Instructions for the task »
Return the entries below in full. Keep every word as it is.

Material to process Start Marker

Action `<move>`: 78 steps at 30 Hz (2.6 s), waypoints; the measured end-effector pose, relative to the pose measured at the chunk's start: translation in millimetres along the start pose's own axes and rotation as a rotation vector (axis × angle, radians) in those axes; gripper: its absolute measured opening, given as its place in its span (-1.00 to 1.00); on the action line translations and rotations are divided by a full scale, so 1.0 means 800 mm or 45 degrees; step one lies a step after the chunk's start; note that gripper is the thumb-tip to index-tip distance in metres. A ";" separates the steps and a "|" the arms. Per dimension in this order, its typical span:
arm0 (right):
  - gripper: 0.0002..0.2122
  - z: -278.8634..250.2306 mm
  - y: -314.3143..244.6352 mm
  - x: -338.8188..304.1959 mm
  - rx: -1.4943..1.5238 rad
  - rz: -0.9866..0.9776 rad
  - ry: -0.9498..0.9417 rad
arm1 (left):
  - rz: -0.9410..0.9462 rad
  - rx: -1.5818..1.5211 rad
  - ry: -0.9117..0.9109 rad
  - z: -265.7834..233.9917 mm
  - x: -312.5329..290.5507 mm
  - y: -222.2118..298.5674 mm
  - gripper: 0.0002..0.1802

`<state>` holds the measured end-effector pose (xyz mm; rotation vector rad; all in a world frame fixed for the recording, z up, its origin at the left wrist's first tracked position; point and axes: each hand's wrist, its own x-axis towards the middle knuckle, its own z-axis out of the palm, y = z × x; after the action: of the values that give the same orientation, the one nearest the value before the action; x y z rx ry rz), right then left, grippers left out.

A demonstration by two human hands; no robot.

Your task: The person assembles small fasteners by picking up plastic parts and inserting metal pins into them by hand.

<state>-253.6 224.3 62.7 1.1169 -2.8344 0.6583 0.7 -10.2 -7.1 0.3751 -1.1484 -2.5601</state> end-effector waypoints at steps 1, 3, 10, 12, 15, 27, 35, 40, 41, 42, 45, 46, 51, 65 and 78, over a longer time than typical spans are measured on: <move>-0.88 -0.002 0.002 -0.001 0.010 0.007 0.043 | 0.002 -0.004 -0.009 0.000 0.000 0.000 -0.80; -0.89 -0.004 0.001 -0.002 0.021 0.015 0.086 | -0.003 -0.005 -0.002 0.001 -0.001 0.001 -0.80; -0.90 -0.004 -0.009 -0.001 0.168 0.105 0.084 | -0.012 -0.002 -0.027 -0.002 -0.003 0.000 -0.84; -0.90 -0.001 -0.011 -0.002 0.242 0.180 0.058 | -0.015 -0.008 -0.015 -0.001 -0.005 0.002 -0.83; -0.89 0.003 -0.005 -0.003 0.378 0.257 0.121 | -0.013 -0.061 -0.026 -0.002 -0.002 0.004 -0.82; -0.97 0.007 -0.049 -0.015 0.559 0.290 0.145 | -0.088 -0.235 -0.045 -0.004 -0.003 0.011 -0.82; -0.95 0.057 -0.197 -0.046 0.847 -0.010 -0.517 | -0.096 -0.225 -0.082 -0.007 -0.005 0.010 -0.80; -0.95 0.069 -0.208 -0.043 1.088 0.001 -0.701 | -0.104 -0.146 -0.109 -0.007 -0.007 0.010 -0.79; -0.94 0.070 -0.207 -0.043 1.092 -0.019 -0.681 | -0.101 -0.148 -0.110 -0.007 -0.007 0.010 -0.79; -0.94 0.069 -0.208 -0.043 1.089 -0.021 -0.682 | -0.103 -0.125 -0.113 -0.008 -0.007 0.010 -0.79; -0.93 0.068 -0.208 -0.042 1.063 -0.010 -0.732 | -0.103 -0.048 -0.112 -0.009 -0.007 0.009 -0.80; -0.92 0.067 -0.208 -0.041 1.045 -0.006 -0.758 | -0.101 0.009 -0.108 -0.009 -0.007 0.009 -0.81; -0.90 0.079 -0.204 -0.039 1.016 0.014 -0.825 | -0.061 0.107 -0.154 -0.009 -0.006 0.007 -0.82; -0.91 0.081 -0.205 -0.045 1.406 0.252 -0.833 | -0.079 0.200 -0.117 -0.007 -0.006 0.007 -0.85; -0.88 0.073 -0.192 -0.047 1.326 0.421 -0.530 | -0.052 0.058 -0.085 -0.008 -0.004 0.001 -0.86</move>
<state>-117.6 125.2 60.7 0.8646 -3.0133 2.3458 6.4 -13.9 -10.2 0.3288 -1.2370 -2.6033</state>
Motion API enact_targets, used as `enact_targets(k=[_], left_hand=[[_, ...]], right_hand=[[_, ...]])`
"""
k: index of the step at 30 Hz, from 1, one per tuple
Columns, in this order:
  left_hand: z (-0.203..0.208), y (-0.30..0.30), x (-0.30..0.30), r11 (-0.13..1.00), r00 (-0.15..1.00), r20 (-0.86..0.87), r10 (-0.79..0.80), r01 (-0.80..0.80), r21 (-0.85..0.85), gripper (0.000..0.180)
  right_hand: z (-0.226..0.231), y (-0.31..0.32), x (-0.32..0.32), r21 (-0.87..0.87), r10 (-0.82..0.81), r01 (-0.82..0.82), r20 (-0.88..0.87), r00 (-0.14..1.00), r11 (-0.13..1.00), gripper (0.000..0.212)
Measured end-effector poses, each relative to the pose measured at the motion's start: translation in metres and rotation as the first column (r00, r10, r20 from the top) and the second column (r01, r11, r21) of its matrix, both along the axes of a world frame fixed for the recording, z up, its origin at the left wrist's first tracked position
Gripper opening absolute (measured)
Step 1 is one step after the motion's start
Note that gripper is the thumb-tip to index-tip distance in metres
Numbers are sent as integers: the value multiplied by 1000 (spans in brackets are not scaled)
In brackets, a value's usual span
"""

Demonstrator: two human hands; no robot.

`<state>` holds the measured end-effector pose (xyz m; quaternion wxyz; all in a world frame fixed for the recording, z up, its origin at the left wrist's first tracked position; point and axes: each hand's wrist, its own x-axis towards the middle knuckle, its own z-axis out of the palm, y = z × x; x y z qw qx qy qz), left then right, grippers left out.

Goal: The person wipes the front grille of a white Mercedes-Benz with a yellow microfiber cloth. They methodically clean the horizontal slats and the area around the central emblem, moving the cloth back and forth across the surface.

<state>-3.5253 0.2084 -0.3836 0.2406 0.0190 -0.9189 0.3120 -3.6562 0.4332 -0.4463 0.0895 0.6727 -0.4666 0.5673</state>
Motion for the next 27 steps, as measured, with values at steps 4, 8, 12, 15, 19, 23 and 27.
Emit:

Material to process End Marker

Exercise response »
Action `<move>`: 78 steps at 30 Hz (2.6 s), waypoints; the measured end-effector pose, relative to the pose measured at the chunk's start: translation in millimetres along the start pose's own axes and rotation as a rotation vector (axis × angle, radians) in those axes; gripper: its absolute measured opening, given as its place in its span (-1.00 to 1.00); on the action line translations and rotations are divided by a full scale, so 1.0 means 800 mm or 45 degrees; step one lies a step after the chunk's start; note that gripper is the thumb-tip to index-tip distance in metres. A ";" separates the steps and a "|" the arms. Per dimension in this order, its typical span:
arm0 (right):
  - gripper: 0.0002..0.2122
  - z: -278.8634..250.2306 mm
  - y: -314.3143..244.6352 mm
  - x: -338.8188..304.1959 mm
  - rx: -1.4943..1.5238 rad
  - rz: -0.9866..0.9776 rad
  - ry: -0.9498..0.9417 rad
arm1 (left):
  - rz: -0.9410..0.9462 rad
  - rx: -1.5818..1.5211 rad
  - ry: -0.9117..0.9109 rad
  - z: -265.7834..233.9917 mm
  - x: -312.5329..290.5507 mm
  - y: -222.2118..298.5674 mm
  - gripper: 0.0002..0.1802

`<state>` holds the measured end-effector pose (xyz mm; rotation vector rad; all in a world frame fixed for the recording, z up, its origin at the left wrist's first tracked position; point and axes: each hand's wrist, its own x-axis towards the middle knuckle, its own z-axis out of the palm, y = z × x; after the action: of the values that give the same orientation, the one nearest the value before the action; x y z rx ry rz), right then left, grippers left out.

A demonstration by two human hands; no robot.

Your task: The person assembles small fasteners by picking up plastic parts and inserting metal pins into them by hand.

<state>-253.6 224.3 62.7 1.1169 -2.8344 0.6583 0.7 -10.2 -7.1 0.3751 -1.1484 -2.5601</state> end-effector waypoints at steps 1, 3, 10, 12, 15, 27, 35, 40, 41, 42, 45, 46, 51, 65 and 78, over a longer time than typical spans are measured on: <move>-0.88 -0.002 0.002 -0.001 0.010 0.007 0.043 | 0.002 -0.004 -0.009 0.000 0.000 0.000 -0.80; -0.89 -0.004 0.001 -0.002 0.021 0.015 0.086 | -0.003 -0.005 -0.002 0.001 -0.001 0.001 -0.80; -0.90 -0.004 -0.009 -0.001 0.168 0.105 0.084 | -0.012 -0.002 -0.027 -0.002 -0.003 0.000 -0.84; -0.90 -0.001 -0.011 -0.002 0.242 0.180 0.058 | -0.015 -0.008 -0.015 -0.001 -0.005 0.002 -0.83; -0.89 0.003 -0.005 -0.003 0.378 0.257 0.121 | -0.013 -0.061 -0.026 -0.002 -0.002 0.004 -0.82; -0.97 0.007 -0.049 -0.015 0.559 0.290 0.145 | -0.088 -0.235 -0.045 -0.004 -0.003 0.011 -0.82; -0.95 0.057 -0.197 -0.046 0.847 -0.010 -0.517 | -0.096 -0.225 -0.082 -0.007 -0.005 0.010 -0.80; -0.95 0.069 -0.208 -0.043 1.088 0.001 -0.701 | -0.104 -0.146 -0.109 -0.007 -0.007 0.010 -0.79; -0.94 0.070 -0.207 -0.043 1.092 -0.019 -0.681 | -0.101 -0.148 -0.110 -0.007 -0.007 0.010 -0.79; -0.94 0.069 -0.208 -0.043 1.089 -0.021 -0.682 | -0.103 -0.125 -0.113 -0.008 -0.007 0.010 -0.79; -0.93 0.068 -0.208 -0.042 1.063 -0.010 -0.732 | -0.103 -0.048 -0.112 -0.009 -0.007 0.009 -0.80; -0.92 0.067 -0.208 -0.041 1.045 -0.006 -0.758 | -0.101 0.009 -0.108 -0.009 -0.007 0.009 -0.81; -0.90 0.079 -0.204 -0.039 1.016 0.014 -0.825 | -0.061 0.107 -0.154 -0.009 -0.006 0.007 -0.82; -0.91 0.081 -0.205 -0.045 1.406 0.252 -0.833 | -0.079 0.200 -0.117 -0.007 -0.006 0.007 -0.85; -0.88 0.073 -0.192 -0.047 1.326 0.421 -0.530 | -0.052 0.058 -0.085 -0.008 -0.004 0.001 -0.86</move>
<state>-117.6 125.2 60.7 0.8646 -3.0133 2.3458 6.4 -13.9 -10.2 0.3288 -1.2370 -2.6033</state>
Motion API enact_targets, used as `enact_targets(k=[_], left_hand=[[_, ...]], right_hand=[[_, ...]])`
"""
k: index of the step at 30 Hz, from 1, one per tuple
Columns, in this order:
  left_hand: z (-0.203..0.208), y (-0.30..0.30), x (-0.30..0.30), r11 (-0.13..1.00), r00 (-0.15..1.00), r20 (-0.86..0.87), r10 (-0.79..0.80), r01 (-0.80..0.80), r21 (-0.85..0.85), gripper (0.000..0.180)
  right_hand: z (-0.226..0.231), y (-0.31..0.32), x (-0.32..0.32), r21 (-0.87..0.87), r10 (-0.82..0.81), r01 (-0.82..0.82), r20 (-0.88..0.87), r00 (-0.14..1.00), r11 (-0.13..1.00), gripper (0.000..0.212)
Measured end-effector poses, each relative to the pose measured at the motion's start: translation in metres and rotation as the first column (r00, r10, r20 from the top) and the second column (r01, r11, r21) of its matrix, both along the axes of a world frame fixed for the recording, z up, its origin at the left wrist's first tracked position
Gripper opening absolute (measured)
Step 1 is one step after the motion's start
Note that gripper is the thumb-tip to index-tip distance in metres
Numbers are sent as integers: the value multiplied by 1000 (spans in brackets are not scaled)
In brackets, a value's usual span
"""

Demonstrator: two human hands; no robot.

`<state>` holds the measured end-effector pose (xyz m; quaternion wxyz; all in a world frame fixed for the recording, z up, its origin at the left wrist's first tracked position; point and axes: each hand's wrist, its own x-axis towards the middle knuckle, its own z-axis out of the palm, y = z × x; x y z qw qx qy qz), left then right, grippers left out.

Goal: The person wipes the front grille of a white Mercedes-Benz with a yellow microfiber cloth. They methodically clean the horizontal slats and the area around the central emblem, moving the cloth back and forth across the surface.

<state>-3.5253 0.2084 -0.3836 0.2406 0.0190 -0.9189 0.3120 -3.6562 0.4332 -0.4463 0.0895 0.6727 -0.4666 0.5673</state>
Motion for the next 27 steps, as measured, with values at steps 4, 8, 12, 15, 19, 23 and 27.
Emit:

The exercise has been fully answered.